Officials Were 'Surprised' When Trump Reached Out About Attending World Series but 'Of Course' Said Yes

The former president's appearance on Saturday subsequently raised eyebrows when he took part in a controversial game-day tradition.

melania and trump world series
Melania (left) and Donald Trump. Photo: Elsa/Getty

Former President Donald Trump appeared Saturday at Game 4 of the World Series in Atlanta. "Thank you ... for the invite" he wrote in a statement of Major League Baseball Commissioner Rob Manfred.

But really, baseball officials say, Trump invited himself.

He first expressed an interest in attending and then reached out, an MLB spokesperson confirmed to PEOPLE, as had been reported elsewhere.

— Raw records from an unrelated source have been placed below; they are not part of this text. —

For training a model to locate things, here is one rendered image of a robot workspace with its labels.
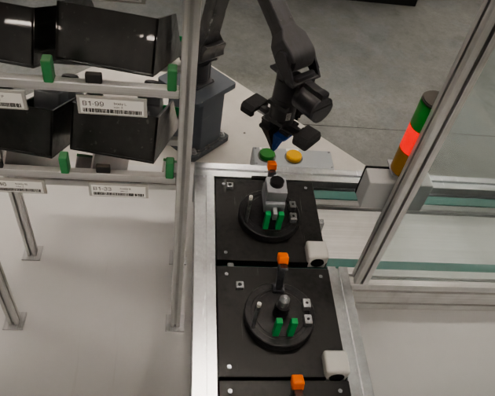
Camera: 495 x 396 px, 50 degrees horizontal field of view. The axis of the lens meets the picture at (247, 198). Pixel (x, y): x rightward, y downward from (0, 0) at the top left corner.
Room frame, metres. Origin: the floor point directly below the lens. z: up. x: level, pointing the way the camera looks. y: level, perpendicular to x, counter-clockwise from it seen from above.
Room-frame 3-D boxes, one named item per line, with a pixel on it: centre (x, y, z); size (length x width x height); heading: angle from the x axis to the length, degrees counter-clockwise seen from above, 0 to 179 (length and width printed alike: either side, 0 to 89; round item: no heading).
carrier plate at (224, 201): (0.80, -0.06, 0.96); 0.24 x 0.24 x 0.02; 11
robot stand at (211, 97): (1.14, 0.18, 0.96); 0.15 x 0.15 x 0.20; 56
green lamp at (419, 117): (0.72, -0.26, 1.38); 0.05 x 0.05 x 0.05
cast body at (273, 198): (0.79, -0.06, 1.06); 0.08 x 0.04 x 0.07; 11
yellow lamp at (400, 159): (0.72, -0.26, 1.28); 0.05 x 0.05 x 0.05
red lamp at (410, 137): (0.72, -0.26, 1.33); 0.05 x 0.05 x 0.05
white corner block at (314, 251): (0.72, -0.17, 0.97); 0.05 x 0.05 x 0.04; 11
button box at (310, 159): (1.02, -0.10, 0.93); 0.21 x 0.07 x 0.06; 101
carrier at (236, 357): (0.54, -0.10, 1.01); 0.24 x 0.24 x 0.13; 11
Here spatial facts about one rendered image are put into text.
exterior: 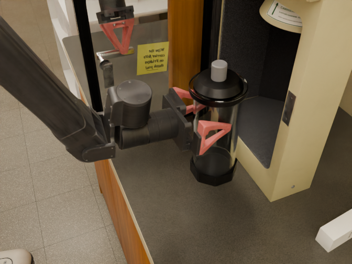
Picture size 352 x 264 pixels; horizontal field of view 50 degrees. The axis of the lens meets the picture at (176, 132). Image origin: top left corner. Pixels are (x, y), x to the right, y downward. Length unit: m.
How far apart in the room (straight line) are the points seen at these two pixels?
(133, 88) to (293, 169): 0.41
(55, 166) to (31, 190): 0.21
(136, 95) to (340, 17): 0.34
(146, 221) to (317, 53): 0.49
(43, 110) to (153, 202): 0.40
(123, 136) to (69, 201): 1.54
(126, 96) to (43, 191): 1.69
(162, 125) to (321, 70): 0.29
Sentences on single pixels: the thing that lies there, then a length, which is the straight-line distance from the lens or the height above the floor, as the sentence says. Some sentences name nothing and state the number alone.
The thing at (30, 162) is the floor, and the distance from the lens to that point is 2.44.
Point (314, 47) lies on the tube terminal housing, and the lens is 0.66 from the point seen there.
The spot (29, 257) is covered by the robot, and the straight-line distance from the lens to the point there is 1.71.
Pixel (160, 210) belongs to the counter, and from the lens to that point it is 0.86.
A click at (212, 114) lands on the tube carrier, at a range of 0.68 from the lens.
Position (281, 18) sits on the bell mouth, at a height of 1.33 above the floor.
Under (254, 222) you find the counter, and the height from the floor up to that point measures 0.94.
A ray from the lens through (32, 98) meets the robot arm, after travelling 0.55.
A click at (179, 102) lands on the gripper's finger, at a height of 1.21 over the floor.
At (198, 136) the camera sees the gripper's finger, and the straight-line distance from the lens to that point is 0.65.
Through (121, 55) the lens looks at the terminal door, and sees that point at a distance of 0.84.
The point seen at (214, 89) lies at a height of 1.26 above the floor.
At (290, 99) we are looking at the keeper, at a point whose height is 1.22.
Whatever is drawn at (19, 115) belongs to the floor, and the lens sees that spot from 2.84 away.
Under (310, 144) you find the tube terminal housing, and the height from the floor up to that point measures 1.10.
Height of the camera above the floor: 1.63
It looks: 41 degrees down
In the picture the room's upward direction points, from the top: straight up
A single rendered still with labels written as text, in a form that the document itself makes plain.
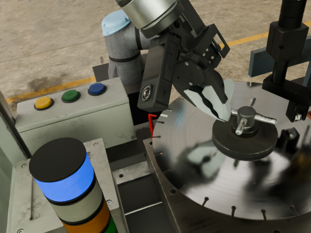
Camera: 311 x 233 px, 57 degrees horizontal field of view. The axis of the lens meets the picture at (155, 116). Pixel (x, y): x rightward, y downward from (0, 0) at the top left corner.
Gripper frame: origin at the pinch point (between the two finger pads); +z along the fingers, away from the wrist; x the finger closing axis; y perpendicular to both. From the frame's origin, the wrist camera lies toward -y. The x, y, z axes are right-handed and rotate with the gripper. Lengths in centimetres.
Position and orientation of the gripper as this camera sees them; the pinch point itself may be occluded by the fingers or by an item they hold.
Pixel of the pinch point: (221, 118)
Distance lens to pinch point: 50.7
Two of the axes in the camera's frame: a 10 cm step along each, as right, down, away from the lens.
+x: -6.1, 0.5, 7.9
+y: 5.2, -7.3, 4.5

Braves CEO Terry McGuirk previously told USA Today that Trump "surprised" league staffers with his request to attend. "He called MLB and wanted to come to the game," McGuirk said last week. "We were very surprised. Of course, we said yes."

"We are apolitical,'' the Braves CEO said then. "We're open to anyone coming. It's great that he wants to come to our game.''

Trump's attendance at the game comes months after he called for a boycott of the MLB after it announced it would pull the All-Star Game from Georgia in protest of voting restrictions passed in the state.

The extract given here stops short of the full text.